▸ Work request
Give a verbatim copy of the data, leaving the pictures out.

▸ Dataset content
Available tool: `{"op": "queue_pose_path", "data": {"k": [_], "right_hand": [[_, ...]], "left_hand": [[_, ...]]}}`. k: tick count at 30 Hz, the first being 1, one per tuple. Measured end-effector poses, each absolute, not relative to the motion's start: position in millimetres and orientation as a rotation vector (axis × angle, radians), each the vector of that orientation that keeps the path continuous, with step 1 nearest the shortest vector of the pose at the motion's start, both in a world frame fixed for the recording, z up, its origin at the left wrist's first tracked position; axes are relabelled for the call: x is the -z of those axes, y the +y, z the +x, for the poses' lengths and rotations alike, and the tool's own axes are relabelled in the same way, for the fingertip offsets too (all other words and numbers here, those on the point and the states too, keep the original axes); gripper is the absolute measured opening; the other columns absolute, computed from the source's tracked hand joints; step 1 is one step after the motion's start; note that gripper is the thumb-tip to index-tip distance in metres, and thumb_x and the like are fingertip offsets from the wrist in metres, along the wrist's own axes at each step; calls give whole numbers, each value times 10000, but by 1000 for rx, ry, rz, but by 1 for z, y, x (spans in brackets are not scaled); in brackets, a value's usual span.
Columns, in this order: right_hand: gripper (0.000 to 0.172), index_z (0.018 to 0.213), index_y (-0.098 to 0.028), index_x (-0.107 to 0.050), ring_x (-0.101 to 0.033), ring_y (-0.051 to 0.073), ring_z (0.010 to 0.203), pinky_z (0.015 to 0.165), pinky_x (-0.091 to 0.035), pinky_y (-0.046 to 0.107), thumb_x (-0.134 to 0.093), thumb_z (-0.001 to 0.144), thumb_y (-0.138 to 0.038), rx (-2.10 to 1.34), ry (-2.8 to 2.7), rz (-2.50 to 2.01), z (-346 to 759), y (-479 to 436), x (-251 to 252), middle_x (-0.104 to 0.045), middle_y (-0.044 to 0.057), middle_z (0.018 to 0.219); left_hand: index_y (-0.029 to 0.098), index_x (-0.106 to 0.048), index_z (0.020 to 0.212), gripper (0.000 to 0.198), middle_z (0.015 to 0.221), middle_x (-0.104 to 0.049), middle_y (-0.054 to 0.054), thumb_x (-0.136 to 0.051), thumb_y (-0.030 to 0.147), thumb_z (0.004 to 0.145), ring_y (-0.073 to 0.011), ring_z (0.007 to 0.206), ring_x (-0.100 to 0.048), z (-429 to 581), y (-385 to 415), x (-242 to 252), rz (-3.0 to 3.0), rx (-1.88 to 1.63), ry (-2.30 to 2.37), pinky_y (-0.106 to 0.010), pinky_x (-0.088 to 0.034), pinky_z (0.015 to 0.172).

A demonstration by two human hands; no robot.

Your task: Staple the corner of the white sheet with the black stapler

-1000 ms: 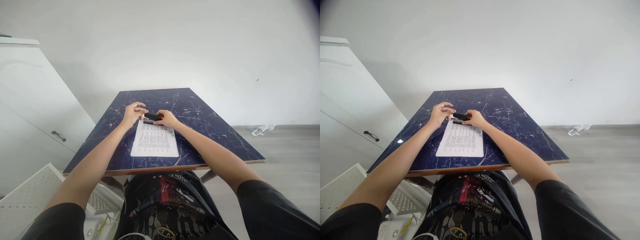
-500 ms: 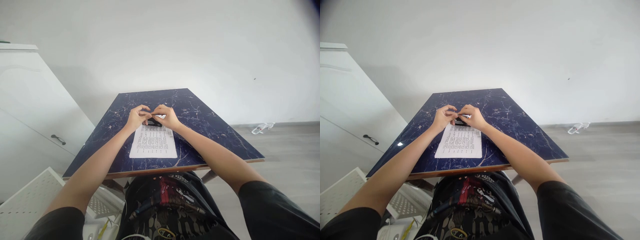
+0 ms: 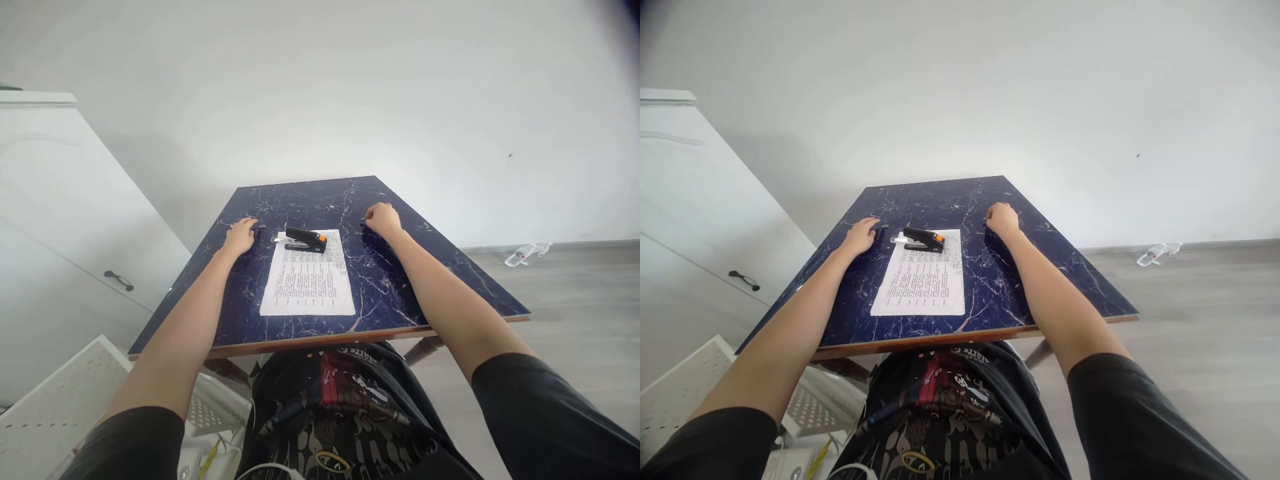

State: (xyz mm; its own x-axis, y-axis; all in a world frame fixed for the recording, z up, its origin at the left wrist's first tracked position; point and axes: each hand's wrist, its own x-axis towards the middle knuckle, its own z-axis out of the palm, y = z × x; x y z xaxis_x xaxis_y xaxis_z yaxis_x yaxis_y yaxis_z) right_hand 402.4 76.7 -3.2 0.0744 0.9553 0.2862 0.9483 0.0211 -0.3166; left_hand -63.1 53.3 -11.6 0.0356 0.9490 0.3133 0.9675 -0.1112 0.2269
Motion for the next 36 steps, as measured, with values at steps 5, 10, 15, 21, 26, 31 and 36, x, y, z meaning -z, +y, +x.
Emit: {"op": "queue_pose_path", "data": {"k": [5,10,15,21,26,31,36], "right_hand": [[445,1216,-144,-816,-720,320,1104,972,-548,372,-598,832,-94,-45,-1979,-1834,402,84,11,-783,183,1181],[400,1160,-122,-804,-716,311,1029,938,-548,395,-537,864,-97,30,-1767,-1683,394,77,2,-775,185,1167],[251,1034,-153,-798,-705,242,871,883,-554,368,-586,911,-207,-180,-1904,-1254,350,56,-3,-788,108,991],[456,1346,-190,-668,-695,261,966,845,-549,392,-641,993,-477,-354,-2159,-945,291,25,1,-757,118,1125],[396,1301,-190,-644,-686,267,960,774,-512,357,-699,971,-402,-379,-2412,-961,280,15,5,-745,127,1147],[303,1251,-174,-625,-673,223,808,644,-444,307,-643,1003,-347,-439,-2421,-1024,280,13,4,-754,118,1065],[320,1260,-178,-616,-674,223,822,643,-439,299,-646,1001,-364,-436,-2432,-1004,282,14,4,-749,116,1074]], "left_hand": [[256,-713,1358,473,1468,-675,-96,-516,140,944,-318,1382,-597,-56,57,15,-2381,504,-1961,-497,-447,1175],[227,-778,1041,199,1089,-808,-119,-657,167,894,-309,1064,-743,-57,56,7,-2361,582,-1921,-408,-550,986],[198,-747,1030,171,919,-803,-93,-701,137,876,-269,862,-772,-41,46,1,-2440,961,-1956,-412,-596,897],[131,-797,1080,407,1026,-810,-145,-815,463,846,-274,859,-804,-12,25,-11,-2544,1963,-1944,-427,-665,852],[155,-840,1016,428,986,-826,-133,-858,516,785,-306,911,-805,-2,17,-17,-2697,1819,-1865,-470,-655,937],[226,-865,988,275,1010,-834,-96,-862,400,776,-314,961,-791,-4,19,-15,-2740,1370,-1801,-475,-625,972],[225,-860,924,201,968,-835,-78,-858,256,725,-302,937,-786,0,18,-16,-2800,1161,-1784,-448,-613,959]]}}
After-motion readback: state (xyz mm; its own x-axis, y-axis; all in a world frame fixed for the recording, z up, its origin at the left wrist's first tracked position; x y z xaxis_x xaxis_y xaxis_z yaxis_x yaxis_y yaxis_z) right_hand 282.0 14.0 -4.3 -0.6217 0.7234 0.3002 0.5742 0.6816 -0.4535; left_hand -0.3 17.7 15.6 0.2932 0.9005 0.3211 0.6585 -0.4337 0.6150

▸ Response to this exercise
Available tool: `{"op": "queue_pose_path", "data": {"k": [_], "right_hand": [[_, ...]], "left_hand": [[_, ...]]}}`. k: tick count at 30 Hz, the first being 1, one per tuple. Measured end-effector poses, each absolute, not relative to the motion's start: position in millimetres and orientation as a rotation vector (axis × angle, radians), each the vector of that orientation that keeps the path continuous, with step 1 nearest the shortest vector of the pose at the motion's start, both in a world frame fixed for the recording, z up, its origin at the left wrist's first tracked position; axes are relabelled for the call: x is the -z of those axes, y the +y, z the +x, for the poses' lengths and rotations alike, and the tool's own axes are relabelled in the same way, for the fingertip offsets too (all other words and numbers here, those on the point and the states too, keep the original axes); gripper is the absolute measured opening; the other columns absolute, computed from the source's tracked hand joints; step 1 is one step after the motion's start; note that gripper is the thumb-tip to index-tip distance in metres, and thumb_x and the like are fingertip offsets from the wrist in metres, along the wrist's own axes at each step; calls give whole numbers, each value times 10000, but by 1000 for rx, ry, rz, but by 1 for z, y, x (spans in brackets are not scaled); in brackets, a value's usual span.
Columns, in this order: right_hand: gripper (0.000 to 0.172), index_z (0.018 to 0.213), index_y (-0.098 to 0.028), index_x (-0.107 to 0.050), ring_x (-0.101 to 0.033), ring_y (-0.051 to 0.073), ring_z (0.010 to 0.203), pinky_z (0.015 to 0.165), pinky_x (-0.091 to 0.035), pinky_y (-0.046 to 0.107), thumb_x (-0.134 to 0.093), thumb_z (-0.001 to 0.144), thumb_y (-0.138 to 0.038), rx (-2.10 to 1.34), ry (-2.8 to 2.7), rz (-2.50 to 2.01), z (-346 to 759), y (-479 to 436), x (-251 to 252), middle_x (-0.104 to 0.045), middle_y (-0.044 to 0.057), middle_z (0.018 to 0.219); left_hand: index_y (-0.029 to 0.098), index_x (-0.106 to 0.048), index_z (0.020 to 0.212), gripper (0.000 to 0.198), middle_z (0.015 to 0.221), middle_x (-0.104 to 0.049), middle_y (-0.054 to 0.054), thumb_x (-0.136 to 0.051), thumb_y (-0.030 to 0.147), thumb_z (0.004 to 0.145), ring_y (-0.073 to 0.011), ring_z (0.007 to 0.206), ring_x (-0.100 to 0.048), z (-429 to 581), y (-385 to 415), x (-242 to 252), rz (-3.0 to 3.0), rx (-1.88 to 1.63), ry (-2.30 to 2.37), pinky_y (-0.106 to 0.010), pinky_x (-0.088 to 0.034), pinky_z (0.015 to 0.172).

A demonstration by two human hands; no robot.

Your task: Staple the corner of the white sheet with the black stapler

-1000 ms: 
-500 ms: 
+0 ms: 

State: (xyz mm; its own x-axis, y-axis; all in a world frame fixed for the recording, z up, its origin at the left wrist's first tracked position; point and axes: each hand's wrist, its own x-axis towards the middle knuckle, its own z-axis out of the palm, y = z × x; x y z xaxis_x xaxis_y xaxis_z yaxis_x yaxis_y yaxis_z) right_hand 402.4 76.7 -3.2 0.0744 0.9553 0.2862 0.9483 0.0211 -0.3166; left_hand -63.1 53.3 -11.6 0.0356 0.9490 0.3133 0.9675 -0.1112 0.2269
Motion for the next 36 steps, as measured, with values at steps 5, 10, 15, 21, 26, 31 and 36, x, y, z meaning -z, +y, +x.
Emit: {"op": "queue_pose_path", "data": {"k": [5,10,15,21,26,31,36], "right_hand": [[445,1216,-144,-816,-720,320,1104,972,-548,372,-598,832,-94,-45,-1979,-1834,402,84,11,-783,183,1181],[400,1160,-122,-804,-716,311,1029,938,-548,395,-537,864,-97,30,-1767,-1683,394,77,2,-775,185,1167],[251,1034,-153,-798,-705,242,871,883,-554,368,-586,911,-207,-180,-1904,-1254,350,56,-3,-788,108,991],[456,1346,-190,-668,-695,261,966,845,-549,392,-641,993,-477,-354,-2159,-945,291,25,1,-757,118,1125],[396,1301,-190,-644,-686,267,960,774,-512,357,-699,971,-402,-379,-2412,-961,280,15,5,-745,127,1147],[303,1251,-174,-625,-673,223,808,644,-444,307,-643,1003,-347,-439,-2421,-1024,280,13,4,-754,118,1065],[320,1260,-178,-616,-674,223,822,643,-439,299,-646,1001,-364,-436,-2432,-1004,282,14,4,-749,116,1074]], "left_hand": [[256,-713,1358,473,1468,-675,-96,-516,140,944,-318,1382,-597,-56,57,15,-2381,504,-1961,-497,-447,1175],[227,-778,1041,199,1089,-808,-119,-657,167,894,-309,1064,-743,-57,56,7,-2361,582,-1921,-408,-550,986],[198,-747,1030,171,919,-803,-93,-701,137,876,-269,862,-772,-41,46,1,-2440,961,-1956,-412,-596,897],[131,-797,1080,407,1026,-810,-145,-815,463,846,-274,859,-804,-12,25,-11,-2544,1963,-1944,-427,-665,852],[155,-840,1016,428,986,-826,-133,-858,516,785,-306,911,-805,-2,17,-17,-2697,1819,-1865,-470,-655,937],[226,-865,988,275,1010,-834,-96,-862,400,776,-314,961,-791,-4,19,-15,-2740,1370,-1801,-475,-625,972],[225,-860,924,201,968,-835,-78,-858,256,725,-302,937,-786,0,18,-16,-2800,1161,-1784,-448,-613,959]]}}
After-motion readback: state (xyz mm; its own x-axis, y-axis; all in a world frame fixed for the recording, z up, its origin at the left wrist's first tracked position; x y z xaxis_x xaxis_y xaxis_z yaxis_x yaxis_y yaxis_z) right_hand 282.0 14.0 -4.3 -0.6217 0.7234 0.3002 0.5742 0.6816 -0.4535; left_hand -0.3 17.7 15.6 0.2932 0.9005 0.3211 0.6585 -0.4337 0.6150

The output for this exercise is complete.